New Uses for Old Drugs
Fri, March 14, 2008 at 02:44AM At the end of last year I reported the success of using a muscle relaxant to treat alcohol addiction. As a former ‘new drug developer’ with a pharmaceutical company, I’m always interested in reports like this, showing that careful preclinical research can sometimes be trumped by serendipity. Here’s another example.
A small study last year showed that tamoxifen – an estrogen-receptor antagonist used against breast cancer – was found to be helpful in treating manic symptoms in bipolar patients. Now a double-blind study has been reported in the Archives of General Psychiatry that confirmed these preliminary findings in a more rigid clinical testing protocol; the trial was conducted in Turkey .
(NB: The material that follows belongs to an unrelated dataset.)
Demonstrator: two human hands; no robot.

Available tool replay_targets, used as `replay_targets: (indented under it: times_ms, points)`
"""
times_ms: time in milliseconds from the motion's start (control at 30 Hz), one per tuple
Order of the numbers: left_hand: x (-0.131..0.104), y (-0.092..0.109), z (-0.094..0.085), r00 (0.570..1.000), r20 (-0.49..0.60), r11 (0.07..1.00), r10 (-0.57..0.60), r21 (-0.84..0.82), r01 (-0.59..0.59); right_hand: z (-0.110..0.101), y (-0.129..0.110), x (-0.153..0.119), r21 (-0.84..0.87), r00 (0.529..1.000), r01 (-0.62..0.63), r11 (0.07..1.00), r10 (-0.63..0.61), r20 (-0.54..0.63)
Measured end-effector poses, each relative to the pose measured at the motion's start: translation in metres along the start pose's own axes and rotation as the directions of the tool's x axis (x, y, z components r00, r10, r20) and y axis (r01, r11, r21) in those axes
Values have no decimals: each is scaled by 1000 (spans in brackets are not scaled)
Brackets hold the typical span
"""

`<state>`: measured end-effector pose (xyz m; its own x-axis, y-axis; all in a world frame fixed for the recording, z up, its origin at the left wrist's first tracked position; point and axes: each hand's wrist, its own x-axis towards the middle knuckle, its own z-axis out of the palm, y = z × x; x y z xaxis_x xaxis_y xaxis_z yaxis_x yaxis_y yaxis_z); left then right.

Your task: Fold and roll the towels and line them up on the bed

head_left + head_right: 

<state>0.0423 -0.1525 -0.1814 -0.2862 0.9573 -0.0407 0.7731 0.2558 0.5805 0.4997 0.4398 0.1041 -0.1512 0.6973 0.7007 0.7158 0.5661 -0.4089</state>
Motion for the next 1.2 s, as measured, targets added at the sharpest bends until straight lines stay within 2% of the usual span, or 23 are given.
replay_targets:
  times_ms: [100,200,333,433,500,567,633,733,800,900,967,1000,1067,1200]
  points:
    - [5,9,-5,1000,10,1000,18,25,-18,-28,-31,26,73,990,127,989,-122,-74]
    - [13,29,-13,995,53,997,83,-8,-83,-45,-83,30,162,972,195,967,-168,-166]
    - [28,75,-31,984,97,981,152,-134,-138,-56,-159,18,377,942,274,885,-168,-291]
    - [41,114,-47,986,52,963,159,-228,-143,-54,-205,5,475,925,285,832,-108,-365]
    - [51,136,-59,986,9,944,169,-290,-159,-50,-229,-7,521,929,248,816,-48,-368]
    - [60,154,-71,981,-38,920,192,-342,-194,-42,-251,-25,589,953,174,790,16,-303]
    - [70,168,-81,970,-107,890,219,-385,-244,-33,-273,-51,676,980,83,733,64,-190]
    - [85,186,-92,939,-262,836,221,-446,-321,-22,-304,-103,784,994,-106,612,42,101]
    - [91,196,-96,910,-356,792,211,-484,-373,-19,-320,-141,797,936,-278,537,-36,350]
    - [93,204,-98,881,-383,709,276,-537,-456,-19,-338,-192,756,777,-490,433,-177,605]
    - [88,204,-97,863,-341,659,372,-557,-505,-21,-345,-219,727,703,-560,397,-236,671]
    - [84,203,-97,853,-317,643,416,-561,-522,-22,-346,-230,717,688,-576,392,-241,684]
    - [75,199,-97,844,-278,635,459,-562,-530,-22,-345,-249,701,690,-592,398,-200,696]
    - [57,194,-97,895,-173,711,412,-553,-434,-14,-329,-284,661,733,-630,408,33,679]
Sixty-six patients with manic or mixed symptoms of bipolar disorder were treated with tamoxifen or placebo for up to 3 weeks. Tamoxifen significantly decreased available measures of severity of symptoms of bipolar disease, while the scores were increased slightly in the placebo-treated patients.
It’s been proposed that a common mechanism – protein kinase C inhibition – could be responsible for tamoxifen’s efficacy in two such widely disparate conditions (cancer and bipolar disease). If these findings can be reproduced – and they need to be – they will provide another example of a new use for an old drug.